Sharing the business case for a project
Now, with all of that as background, let’s create a fictitious project to consider our question of the day: whether or not it is advisable for a client to share his business case with his solution provider. Our company, Acme Products, produces cleaning chemicals and bottles them in 1 and 2.5 gallon sizes for commercial use. At the end of the Acme production line is a manual packaging operation (utilizing 3 people per shift) that erects cases, loads 4 or 6 bottles into the cases based on size, seals the case, and loads cases on pallets for outgoing shipment. Acme management has determined that there is good business reason to automate this packaging step, and has had one of their process engineers put together an RFP (Request for Proposal) to have several local integrators propose solutions to this problem. The RFP stresses throughput and yield. No financial justification is mentioned in the bid document.
OK, here’s what happens. Three quotes are received back, the equipment selections that make up the various solutions are varied, but unfortunately the costs of all 3 exceed the allotted budget and undermine the ROI of the business case. What should the Acme team do now?
Why financial justification matters
What none of the bidders have visibility into is the client’s justification. They assumed that since the process is presently being done manually, that labor reduction is driving the project. The weights of the cases are below OSHA limits for lifting, so the suppliers all assumed that health and safety were not reasons for the request.
What now becomes material to the future success of this investment are the details behind what the client is trying to accomplish. If the project is to go forward, and the benefits realized, a more interactive discussion needs to take place between the solution provider and the client to determine what the actual drivers are, and how to prioritize the equipment spending to maximize the return on investment against these drivers.

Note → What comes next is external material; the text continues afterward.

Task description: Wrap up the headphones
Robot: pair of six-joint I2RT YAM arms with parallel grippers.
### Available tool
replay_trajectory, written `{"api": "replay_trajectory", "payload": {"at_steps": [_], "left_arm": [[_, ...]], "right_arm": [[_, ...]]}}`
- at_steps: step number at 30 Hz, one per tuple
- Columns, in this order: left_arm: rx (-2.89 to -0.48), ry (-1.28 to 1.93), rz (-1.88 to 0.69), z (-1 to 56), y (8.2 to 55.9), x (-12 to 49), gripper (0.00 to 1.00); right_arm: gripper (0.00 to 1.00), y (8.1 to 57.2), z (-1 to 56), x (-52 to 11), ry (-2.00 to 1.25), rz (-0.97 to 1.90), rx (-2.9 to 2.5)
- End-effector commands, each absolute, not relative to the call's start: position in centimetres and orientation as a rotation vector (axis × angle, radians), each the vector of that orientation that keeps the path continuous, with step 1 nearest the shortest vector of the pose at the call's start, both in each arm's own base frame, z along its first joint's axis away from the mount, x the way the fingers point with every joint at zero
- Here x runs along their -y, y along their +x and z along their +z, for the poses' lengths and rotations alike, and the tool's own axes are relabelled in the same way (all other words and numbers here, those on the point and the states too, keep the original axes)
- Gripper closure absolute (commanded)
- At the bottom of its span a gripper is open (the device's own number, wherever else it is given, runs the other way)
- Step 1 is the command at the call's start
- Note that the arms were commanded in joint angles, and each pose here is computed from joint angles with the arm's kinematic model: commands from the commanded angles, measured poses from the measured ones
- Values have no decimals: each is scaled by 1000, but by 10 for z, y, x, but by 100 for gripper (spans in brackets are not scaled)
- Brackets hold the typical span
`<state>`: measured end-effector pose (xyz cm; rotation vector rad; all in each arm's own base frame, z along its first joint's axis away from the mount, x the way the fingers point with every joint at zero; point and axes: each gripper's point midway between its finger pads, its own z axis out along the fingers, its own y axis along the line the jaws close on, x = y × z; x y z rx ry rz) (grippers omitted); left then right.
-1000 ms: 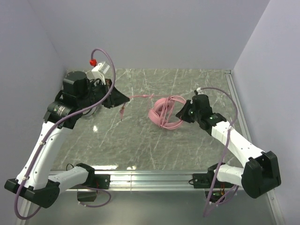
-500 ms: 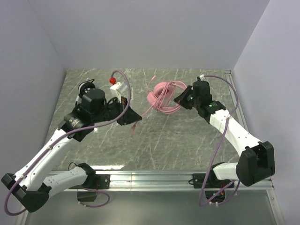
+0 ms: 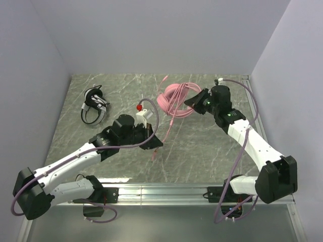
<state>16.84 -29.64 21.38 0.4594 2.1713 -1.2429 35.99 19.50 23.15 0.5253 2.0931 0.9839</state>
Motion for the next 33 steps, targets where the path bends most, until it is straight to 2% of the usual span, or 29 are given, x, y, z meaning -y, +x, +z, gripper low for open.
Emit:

Many times a customer will view these details as business confidential, and will be reluctant to share this information with a supplier. It is helpful in this situation to have an ongoing relationship and some trust built so this reluctance can be overcome (a NDA can also alleviate this concern). Let’s say for the sake of argument that the primary driver is avoidance of spills that have been experienced due to manually loading of cases and dropped bottles that leak.
What the client did not share was the cost of reporting these spills, cleaning them up, and the HSE risk associated with exposure to the spilled chemicals. Knowing this, a system integrator could then offer to simplify the case sealing and palletizing steps and concentrate on the automatic case erection and bottle loading. Now the expected project cost can be reduced, and the primary justification met.
Sometimes, in order to preserve a successful project outcome, collaboration with a trusted automation partner may be required, even in the very early stages of the capital project. An established business relationship that fosters collaboration in these instances can be invaluable.